**Work item:** Transcribe the data that follows in full. Leave out the pictures.

**Recorded data:**
▼

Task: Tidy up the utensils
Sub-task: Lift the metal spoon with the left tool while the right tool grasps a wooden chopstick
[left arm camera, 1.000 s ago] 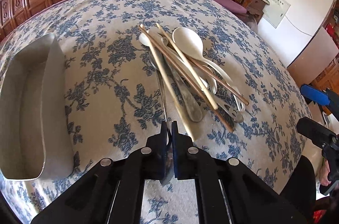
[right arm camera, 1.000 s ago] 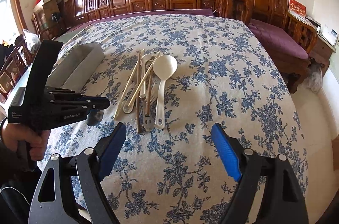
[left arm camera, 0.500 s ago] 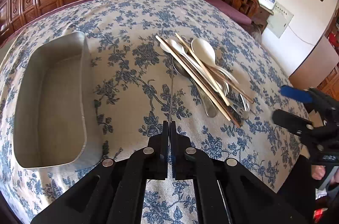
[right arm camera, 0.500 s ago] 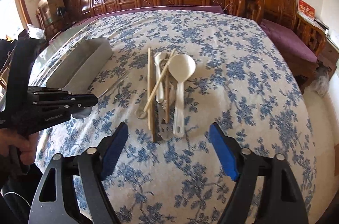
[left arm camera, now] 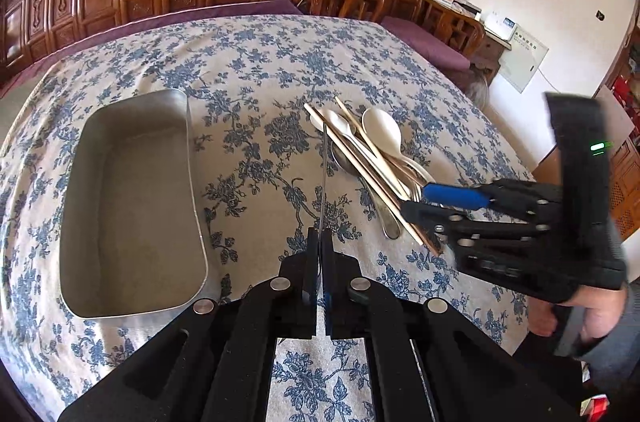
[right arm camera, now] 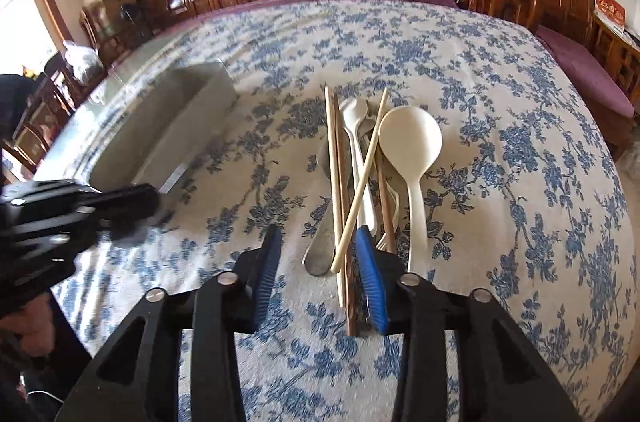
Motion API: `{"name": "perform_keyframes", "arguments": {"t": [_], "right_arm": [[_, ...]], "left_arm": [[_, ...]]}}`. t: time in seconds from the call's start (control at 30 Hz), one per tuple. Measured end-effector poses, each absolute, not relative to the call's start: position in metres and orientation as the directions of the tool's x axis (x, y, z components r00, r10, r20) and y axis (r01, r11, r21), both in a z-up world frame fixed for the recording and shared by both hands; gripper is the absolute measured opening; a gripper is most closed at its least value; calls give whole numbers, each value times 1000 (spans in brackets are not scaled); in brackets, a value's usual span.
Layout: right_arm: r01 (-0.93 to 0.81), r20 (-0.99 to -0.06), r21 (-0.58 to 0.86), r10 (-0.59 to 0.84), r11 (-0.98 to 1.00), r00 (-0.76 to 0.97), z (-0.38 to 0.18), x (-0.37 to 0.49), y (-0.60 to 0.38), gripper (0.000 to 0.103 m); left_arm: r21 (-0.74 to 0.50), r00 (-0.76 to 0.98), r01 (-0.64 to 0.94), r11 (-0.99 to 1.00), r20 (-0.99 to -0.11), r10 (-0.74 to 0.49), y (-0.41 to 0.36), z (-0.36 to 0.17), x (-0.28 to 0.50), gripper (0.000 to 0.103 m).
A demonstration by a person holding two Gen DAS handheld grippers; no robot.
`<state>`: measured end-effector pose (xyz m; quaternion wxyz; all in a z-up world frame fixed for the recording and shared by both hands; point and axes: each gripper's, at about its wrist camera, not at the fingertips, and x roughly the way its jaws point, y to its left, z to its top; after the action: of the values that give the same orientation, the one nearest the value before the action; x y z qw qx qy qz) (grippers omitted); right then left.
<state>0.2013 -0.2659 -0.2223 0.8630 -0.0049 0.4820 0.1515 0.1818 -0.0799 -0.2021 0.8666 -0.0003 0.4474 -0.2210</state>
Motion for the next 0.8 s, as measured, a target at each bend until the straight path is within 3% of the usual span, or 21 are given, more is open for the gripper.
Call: {"name": "perform_keyframes", "arguments": {"t": [0.17, 0.23, 0.8], "right_arm": [[-251, -856, 98, 210, 963, 471, -236, 207, -265, 24], [-246, -859, 98, 207, 964, 469, -237, 207, -266, 11], [-200, -791, 76, 181, 977, 585, -184, 196, -291, 6]], "left_arm": [[-202, 507, 381, 902, -771, -386, -75, -197, 182, 1], [-201, 507, 382, 902, -770, -387, -74, -195, 182, 1], [-164, 561, 364, 917, -747, -357, -42, -161, 192, 1]]}}
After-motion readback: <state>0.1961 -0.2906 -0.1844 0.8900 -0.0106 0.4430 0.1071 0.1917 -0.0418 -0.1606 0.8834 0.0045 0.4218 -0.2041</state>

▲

**Output for this exercise:**
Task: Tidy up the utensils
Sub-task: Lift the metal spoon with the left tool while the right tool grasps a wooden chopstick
[left arm camera, 1.000 s ago] 
[right arm camera, 1.000 s ago] 
[left arm camera, 0.500 s ago] 
[right arm camera, 0.500 s ago] 
[left arm camera, now] 
[right arm camera, now] 
Motion API: `{"name": "perform_keyframes", "arguments": {"t": [_], "right_arm": [[_, ...]], "left_arm": [[_, ...]]}}`. t: time in seconds from the call's start (control at 30 Hz), one per tuple. Measured end-effector poses, each absolute, not relative to the call's start: position in metres and orientation as the directions of the tool's x axis (x, y, z components r00, r10, r20) and y axis (r01, r11, r21), both in a z-up world frame fixed for the recording and shared by both hands; gripper is the absolute measured opening; a gripper is most closed at its least value; calls give whole numbers, each value times 1000 (spans in brackets are not scaled); in brackets, a value's usual span.
Layout: right_arm: r01 (-0.93 to 0.81), r20 (-0.99 to -0.06), r21 (-0.58 to 0.86), r10 (-0.59 to 0.84), r11 (-0.98 to 1.00), r00 (-0.76 to 0.97), z (-0.38 to 0.18), x (-0.37 to 0.49), y (-0.60 to 0.38), gripper (0.000 to 0.103 m); left_arm: r21 (-0.74 to 0.50), r00 (-0.76 to 0.98), r01 (-0.64 to 0.94), r11 (-0.99 to 1.00), r20 (-0.99 to -0.11), r10 (-0.74 to 0.49), y (-0.41 to 0.36), z (-0.36 to 0.17), x (-0.28 to 0.50), gripper (0.000 to 0.103 m).
A demonstration by a person holding two Gen DAS handheld grippers; no robot.
`<state>`: measured end-effector pose (xyz m; quaternion wxyz; all in a z-up world frame fixed for the recording and shared by both hands; point and axes: each gripper's, at about its wrist camera, not at the fingertips, and x roughly the way its jaws point, y to its left, z to its top; after the action: of the values that give the same orientation, the one nearest the value before the action; x y z qw qx qy qz) (grippers omitted); right then left.
<state>0.2013 -0.2659 -0.2223 0.8630 -0.0049 0.4820 0.1515 0.1818 -0.0799 -0.2021 0.8666 -0.0003 0.4474 -0.2210</state>
Motion for the next 0.8 s, as measured, a target at each bend until the straight path is within 3% of the usual span, or 21 are given, more is open for the gripper.
Call: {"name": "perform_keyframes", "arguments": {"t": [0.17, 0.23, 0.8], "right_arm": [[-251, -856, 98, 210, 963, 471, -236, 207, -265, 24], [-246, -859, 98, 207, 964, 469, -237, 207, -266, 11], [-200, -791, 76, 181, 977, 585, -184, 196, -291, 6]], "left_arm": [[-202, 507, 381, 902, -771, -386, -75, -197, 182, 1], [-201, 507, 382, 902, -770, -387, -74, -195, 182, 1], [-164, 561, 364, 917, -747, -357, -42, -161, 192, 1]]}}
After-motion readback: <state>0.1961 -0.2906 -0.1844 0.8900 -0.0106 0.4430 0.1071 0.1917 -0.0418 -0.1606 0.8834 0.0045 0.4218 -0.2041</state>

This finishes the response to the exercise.